PROBLEM DETAILS
Without the pictures, retype each line below exactly as it stands.

GIVEN INFORMATION
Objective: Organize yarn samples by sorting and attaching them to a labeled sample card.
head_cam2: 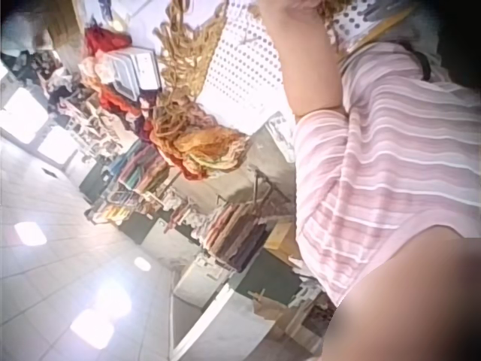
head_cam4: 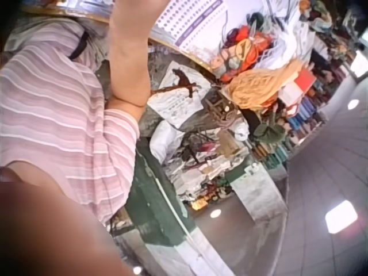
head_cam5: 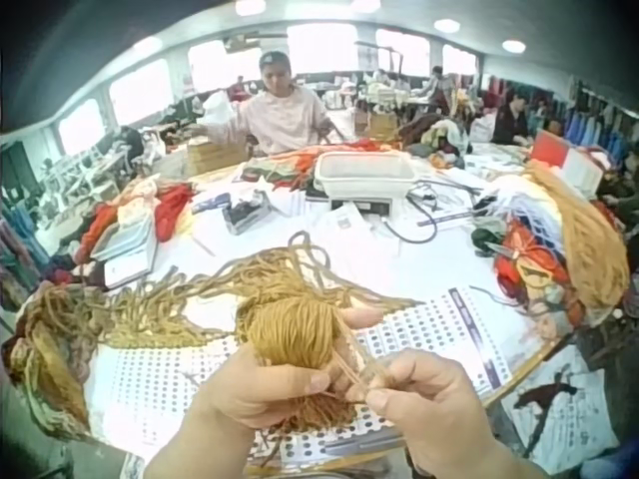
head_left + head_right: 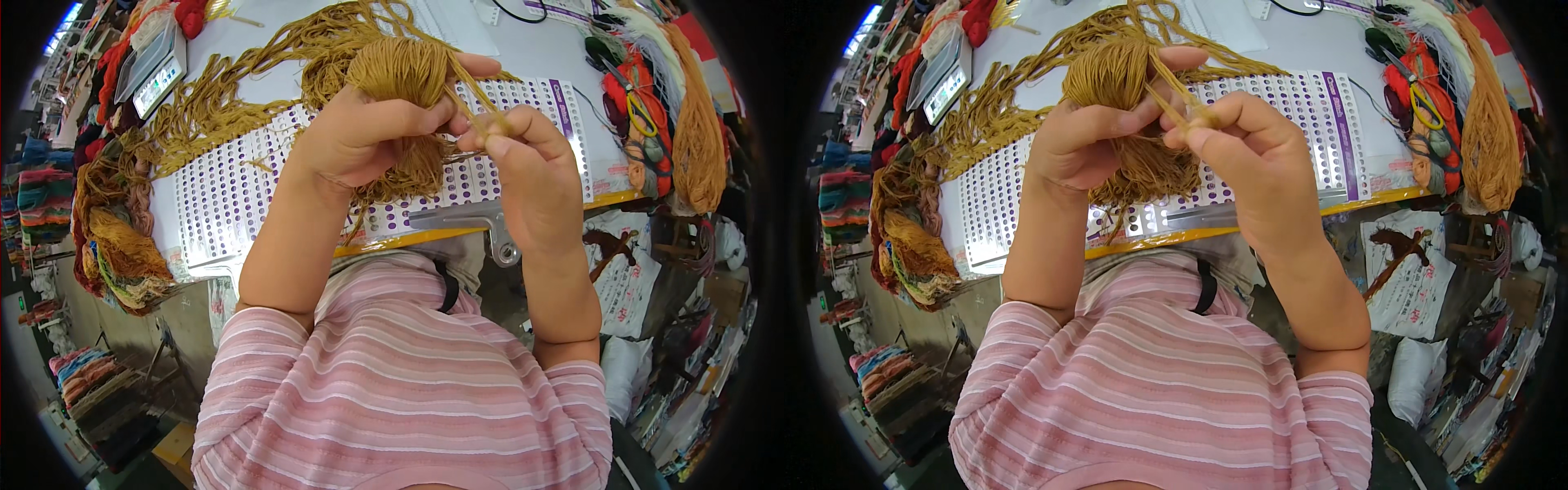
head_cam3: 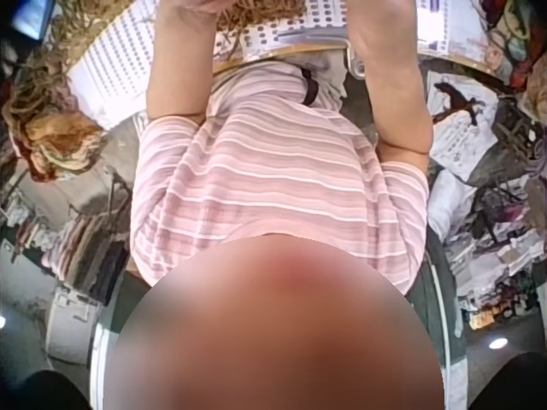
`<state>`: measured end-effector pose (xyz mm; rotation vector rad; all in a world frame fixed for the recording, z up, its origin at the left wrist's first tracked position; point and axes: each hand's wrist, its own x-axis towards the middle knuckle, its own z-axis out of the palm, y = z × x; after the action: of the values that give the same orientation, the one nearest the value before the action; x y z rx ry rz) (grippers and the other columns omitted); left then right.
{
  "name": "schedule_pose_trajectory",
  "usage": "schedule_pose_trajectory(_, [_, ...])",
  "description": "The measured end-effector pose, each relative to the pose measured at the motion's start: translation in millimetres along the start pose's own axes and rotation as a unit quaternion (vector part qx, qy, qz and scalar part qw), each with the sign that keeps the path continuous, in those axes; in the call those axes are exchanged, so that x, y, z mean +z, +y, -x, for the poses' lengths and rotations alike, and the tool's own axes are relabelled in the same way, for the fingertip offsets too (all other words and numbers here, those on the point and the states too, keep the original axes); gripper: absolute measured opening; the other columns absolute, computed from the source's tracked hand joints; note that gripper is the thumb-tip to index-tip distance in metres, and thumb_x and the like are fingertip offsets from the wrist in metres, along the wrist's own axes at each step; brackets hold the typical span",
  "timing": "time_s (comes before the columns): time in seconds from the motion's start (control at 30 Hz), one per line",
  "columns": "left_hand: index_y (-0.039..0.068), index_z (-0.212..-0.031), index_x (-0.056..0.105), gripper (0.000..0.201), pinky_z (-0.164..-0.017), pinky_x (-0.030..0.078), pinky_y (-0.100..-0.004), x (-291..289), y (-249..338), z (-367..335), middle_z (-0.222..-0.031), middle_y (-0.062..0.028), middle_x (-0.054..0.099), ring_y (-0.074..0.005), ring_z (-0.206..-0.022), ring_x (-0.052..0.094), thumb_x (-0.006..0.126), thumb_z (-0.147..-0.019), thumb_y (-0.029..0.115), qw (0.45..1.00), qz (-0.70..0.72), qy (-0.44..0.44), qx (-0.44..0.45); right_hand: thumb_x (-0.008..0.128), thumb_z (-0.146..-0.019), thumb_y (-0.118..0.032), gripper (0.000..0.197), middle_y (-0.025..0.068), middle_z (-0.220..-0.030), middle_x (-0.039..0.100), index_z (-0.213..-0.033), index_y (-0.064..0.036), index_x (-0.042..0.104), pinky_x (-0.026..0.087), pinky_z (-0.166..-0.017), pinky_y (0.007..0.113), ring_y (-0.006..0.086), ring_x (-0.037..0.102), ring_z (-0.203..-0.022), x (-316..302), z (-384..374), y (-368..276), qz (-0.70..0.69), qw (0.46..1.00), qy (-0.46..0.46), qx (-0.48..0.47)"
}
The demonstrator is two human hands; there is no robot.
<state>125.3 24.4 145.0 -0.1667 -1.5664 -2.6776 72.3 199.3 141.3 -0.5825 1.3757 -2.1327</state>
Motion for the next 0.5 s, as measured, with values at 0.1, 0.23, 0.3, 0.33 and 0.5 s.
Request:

TASK OUTPUT
Objective: Organize yarn samples by sorting and attaching them to a labeled sample card.
head_cam2: 
head_cam4: 
head_cam5: 
head_left + head_right: 
head_cam3: 
`<state>`: measured end-effector pose (xyz mm; rotation vector rad; all in a world frame fixed for the recording, z up, its origin at the left wrist's first tracked position; point and axes: each hand's wrist, its own x-axis towards the middle knuckle, its own z-axis out of the palm, y = z × x; after the action: of the values that give the same orientation, the one nearest the value before the action; x y z rx ry rz) (grippers and the other columns omitted); left then right.
{
  "name": "schedule_pose_trajectory",
  "usage": "schedule_pose_trajectory(_, [_, ...])",
  "description": "The measured end-effector pose, each relative to the pose measured at the motion's start: translation in millimetres along the start pose's own axes and rotation as a unit quaternion (vector part qx, qy, qz and scalar part qw), each with the sign that keeps the path continuous, in those axes; in the call those axes are exchanged, so that x, y, z mean +z, +y, -x, for the poses' lengths and rotations alike, and the tool's own axes are relabelled in the same way, for the fingertip offsets too (all other words and numbers here, those on the point and the states too, keep the original axes); gripper: absolute measured opening; the other columns absolute, computed from the source's tracked hand joints; note that gripper is the thumb-tip to index-tip distance in metres, and thumb_x and the like are fingertip offsets from the wrist in metres, along the wrist's own axes at each step; brackets hold the typical span",
  "timing": "time_s (comes before the columns): time in seconds from the motion's start (control at 30 Hz), one per line",
  "columns": "left_hand: index_y (-0.039..0.068), index_z (-0.212..-0.031), index_x (-0.056..0.105), gripper (0.000..0.201), pinky_z (-0.164..-0.017), pinky_x (-0.030..0.078), pinky_y (-0.100..-0.004), x (-291..289), y (-249..338), z (-367..335), middle_z (-0.222..-0.031), middle_y (-0.062..0.028), middle_x (-0.054..0.099), ring_y (-0.074..0.005), ring_z (-0.206..-0.022), ring_x (-0.052..0.094), thumb_x (-0.006..0.126), thumb_z (-0.147..-0.019), thumb_y (-0.029..0.115), qw (0.45..1.00), qz (-0.70..0.72), qy (-0.44..0.44), qx (-0.44..0.45); right_hand: thumb_x (-0.008..0.128), thumb_z (-0.146..-0.019), thumb_y (-0.118..0.032), gripper (0.000..0.197), middle_y (-0.025..0.068), middle_z (-0.220..-0.030), middle_x (-0.039..0.100), index_z (-0.213..-0.033), index_y (-0.064..0.036), index_x (-0.042..0.104), pinky_x (-0.026..0.087), pinky_z (-0.166..-0.017), pinky_y (0.007..0.113), ring_y (-0.006..0.086), ring_x (-0.037..0.102), ring_z (-0.203..-0.022), x (-316..302), z (-384..374), y (-368..276), qz (-0.70..0.69), qw (0.46..1.00), qy (-0.46..0.46), qx (-0.48..0.47)"
}
The demonstrator is two human hands; there is no robot.
<state>125.3 24.4 145.0 -0.1667 -1.5664 -2.6776 72.3 199.3 141.3 -0.5825 1.3757 -2.1327</state>
Motion for the next 0.5 s, as measured, with values at 0.1, 0.23, 0.3, 0.33 and 0.5 s.
Request:

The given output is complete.